- **EXERCISE INSTRUCTIONS**:
Return, exactly and with nothing added, the line with "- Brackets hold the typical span" together with all lines after it through the end of the data below. No pictures belong in the copy.

- **DATA SEGMENT**:

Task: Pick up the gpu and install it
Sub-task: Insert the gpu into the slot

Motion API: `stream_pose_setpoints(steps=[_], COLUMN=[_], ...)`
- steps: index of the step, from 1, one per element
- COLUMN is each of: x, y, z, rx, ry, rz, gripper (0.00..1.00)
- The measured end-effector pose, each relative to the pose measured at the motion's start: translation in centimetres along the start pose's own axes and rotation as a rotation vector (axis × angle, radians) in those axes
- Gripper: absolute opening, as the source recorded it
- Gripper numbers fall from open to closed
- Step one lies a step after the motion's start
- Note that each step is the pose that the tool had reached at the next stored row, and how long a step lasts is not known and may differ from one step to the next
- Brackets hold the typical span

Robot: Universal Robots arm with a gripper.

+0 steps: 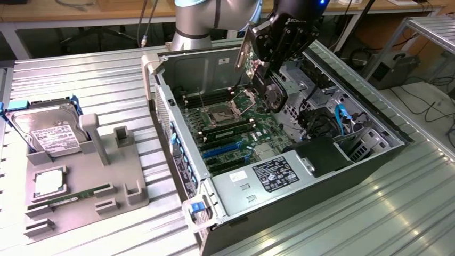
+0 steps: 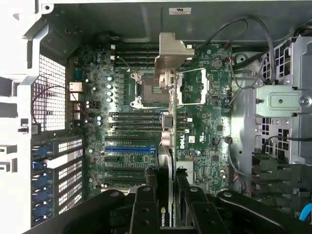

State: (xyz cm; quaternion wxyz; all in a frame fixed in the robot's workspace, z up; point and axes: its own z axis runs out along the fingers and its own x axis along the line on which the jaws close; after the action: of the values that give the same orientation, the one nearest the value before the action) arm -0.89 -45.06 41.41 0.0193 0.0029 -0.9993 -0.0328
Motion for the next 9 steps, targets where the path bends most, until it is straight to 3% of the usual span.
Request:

- **ANSWER AREA**:
- Brackets hold the typical span

Robot: Universal Robots arm with a gripper.

+0 steps: 
+0 steps: 

State: (xyz cm; quaternion wxyz; all in a frame fixed in the robot's workspace, z up; point and axes: its own z axis runs out along the fingers and its own x axis along the line on which the jaws close; after the action: of the values that give the same orientation, the one nearest the value before the action) arm -0.89 -45.06 41.41 0.0193 0.0029 -0.9993 -0.0328
Motion for the next 9 steps, targets where the path bends most, until it is straight to 3% of the usual span.
Request:

With this, the exercise is finished.